My problem with these guys is the claims they make and the way they talk to those that dispute the claims.

I'd be willing to buy into some of it, but they market them as being more efficient than clipless for all disciplines of riding across the board. And when a Roady asks "why arent they using them in tdf?" They're met with "because they're stupid, and sponsors, and aliens etc."

No, sorry guys, you've lost any credibility now. I'll happily accept that they're marginally better than a standard flat for efficiency. And I'd expect you to market them as much better than standard flats, because that's how you sell stuff. But if they were more efficient than clipless every time on every bike, they'd be more widespread at least. And if they were that good then every pedal manufacturer would be making their own version and selling them as the best thing ever too.



...sorry dozer, not pissing on your review, just the company. Your review sounds reasonably in line with what I'd expect from them.



Sent from my F5321 using Tapatalk
 
“First thing you need to know for the full benefit of this pedal is to have your foot in the right spot; the exact middle of your foot. Thinkof the arch in your foot and plantyour shoe over the axle right in themiddle, job done. ”

I thought ideal position was with the ball of your foot over the axle, for clipless and flats? This allows you use your foot to absorb shock, as well as your legs.

Would the pedal still offer advantages with the ball of your foot over the axle?
 
I am curious about these. Buying directly from Pedaling Innovations is cheaper though with free shipping plus you get the 30 day money back guarantee if you don't like them.

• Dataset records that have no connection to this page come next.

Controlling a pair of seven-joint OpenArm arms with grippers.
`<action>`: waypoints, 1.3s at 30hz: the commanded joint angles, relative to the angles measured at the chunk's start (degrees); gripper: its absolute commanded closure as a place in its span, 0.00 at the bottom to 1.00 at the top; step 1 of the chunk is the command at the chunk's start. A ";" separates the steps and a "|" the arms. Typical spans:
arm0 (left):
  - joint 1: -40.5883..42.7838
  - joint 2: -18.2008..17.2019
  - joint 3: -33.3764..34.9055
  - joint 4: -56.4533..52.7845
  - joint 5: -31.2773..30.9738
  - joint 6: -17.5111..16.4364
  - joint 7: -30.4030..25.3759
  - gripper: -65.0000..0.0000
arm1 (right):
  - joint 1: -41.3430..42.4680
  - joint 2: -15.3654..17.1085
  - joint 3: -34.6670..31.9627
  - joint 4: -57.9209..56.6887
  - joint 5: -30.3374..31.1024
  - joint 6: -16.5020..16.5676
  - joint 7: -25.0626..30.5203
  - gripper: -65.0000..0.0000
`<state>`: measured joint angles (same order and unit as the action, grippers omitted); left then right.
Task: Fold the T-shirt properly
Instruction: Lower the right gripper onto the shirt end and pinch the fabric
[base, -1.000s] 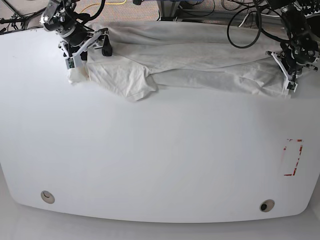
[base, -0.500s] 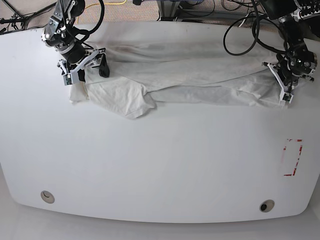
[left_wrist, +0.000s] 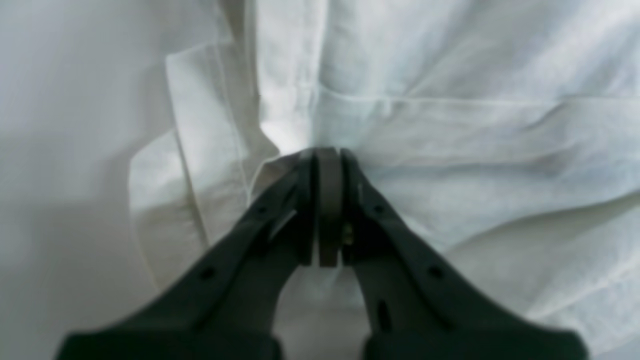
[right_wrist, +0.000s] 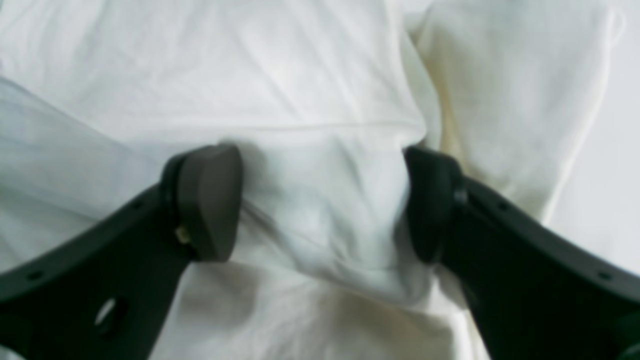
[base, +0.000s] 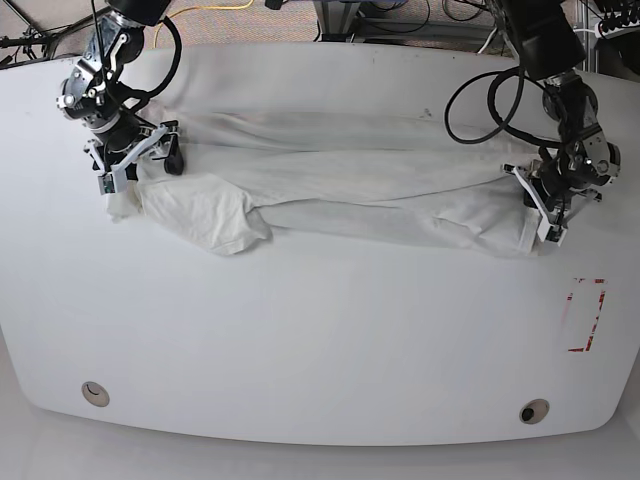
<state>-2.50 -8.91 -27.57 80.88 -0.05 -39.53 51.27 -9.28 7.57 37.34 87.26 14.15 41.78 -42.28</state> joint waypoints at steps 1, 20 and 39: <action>1.05 0.16 0.19 -0.84 2.47 -0.47 4.34 1.00 | 0.79 1.44 0.50 0.43 -2.42 -1.78 -3.04 0.26; 1.05 0.34 0.19 -1.19 2.47 -0.47 4.25 1.00 | 10.73 1.26 -0.82 20.21 -2.06 -1.78 -20.18 0.26; 1.32 0.34 0.28 -1.28 2.47 -0.47 4.16 1.00 | 21.98 1.61 -18.13 -3.79 -2.50 -1.78 -9.81 0.26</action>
<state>-2.20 -8.80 -27.57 80.66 -0.91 -39.72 50.85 11.38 8.56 20.23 84.90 10.72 39.97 -54.78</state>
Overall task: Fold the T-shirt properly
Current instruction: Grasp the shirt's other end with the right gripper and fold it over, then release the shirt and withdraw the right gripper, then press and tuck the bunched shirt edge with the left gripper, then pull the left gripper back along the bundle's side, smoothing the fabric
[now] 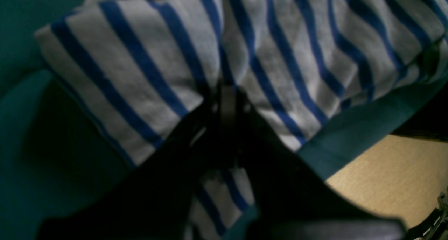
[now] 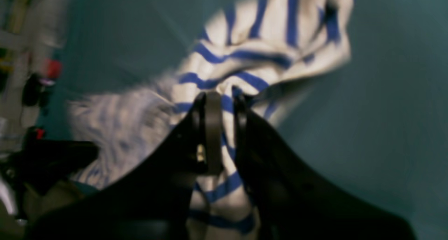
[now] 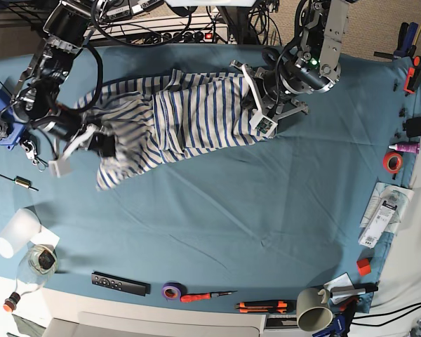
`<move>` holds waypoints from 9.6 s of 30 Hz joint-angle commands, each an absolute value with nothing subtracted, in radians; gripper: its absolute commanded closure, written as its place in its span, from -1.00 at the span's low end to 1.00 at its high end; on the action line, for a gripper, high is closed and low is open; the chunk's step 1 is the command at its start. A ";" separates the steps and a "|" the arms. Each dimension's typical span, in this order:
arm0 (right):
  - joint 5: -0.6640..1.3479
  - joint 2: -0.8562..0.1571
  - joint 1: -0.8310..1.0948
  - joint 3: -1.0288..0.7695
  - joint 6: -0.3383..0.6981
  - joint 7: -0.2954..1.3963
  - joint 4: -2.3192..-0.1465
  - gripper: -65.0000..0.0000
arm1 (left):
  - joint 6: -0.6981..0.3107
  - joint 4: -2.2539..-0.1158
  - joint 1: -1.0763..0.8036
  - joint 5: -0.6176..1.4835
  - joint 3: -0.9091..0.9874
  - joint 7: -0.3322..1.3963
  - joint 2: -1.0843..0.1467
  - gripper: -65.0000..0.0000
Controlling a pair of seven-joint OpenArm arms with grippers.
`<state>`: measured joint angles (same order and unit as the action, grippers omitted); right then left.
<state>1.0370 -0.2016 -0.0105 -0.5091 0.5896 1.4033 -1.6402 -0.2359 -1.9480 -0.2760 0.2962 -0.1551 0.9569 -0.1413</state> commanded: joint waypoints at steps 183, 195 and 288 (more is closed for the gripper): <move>0.952 -0.345 -0.014 -0.564 0.673 1.380 -1.674 0.54 | -0.621 -1.887 0.018 0.800 -0.018 1.097 -0.237 1.00; 0.952 -0.341 -0.014 -0.564 0.673 1.383 -1.674 0.54 | -0.500 -1.880 0.073 0.482 -0.225 0.986 -0.141 1.00; 1.009 -0.335 -0.019 -0.385 0.675 1.376 -1.674 0.54 | -0.633 -1.968 0.000 0.793 -0.037 1.085 -0.284 1.00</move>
<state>0.9920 -0.3233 -0.0025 -0.3801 0.6708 1.3952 -1.6596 -0.6304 -1.9503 -0.0162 0.7719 -0.0395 1.1126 -0.2787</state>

Unfortunately MTBdirect don't support that warranty refund addition.

Dozer, did you try them with the longer pins (I'm presuming they were supplied with the pedals)? Seems to be the main complaint is a reduction in foot grip that you get from a good set of normal flats
 
I thought ideal position was with the ball of your foot over the axle, for clipless and flats? This allows you use your foot to absorb shock, as well as your legs.

Would the pedal still offer advantages with the ball of your foot over the axle?
I tried moving my foot around to provoke that interest and having the pedal forward on my foot felt odd, it felt like I was dropping my heel way too much and really flexing the front side of my ankle joint, didn't like it and wasn't balanced. I guess you could get used to it though and it wouldn't feel so foreign if thats you preferred foot position anyway.
 
Dozer, did you try them with the longer pins (I'm presuming they were supplied with the pedals)? Seems to be the main complaint is a reduction in foot grip that you get from a good set of normal flats
They do come with longer pins yes but at no point did I feel like I needed them, the grip is really good as it is. The suggestion is to put the longer pins in the spot that lacks any grip so maybe the long pins at the back of the pedal (for example) may cure that feeling.
I forgot to mention that my shoe didn't flex to the point that my sole felt like it was bending towards the center of the pedal, thats a good thing.
 
The extra length compared to a normal flat pedal is obvious, they are 128mm long and aim to support the front ball area of your foot and your heel.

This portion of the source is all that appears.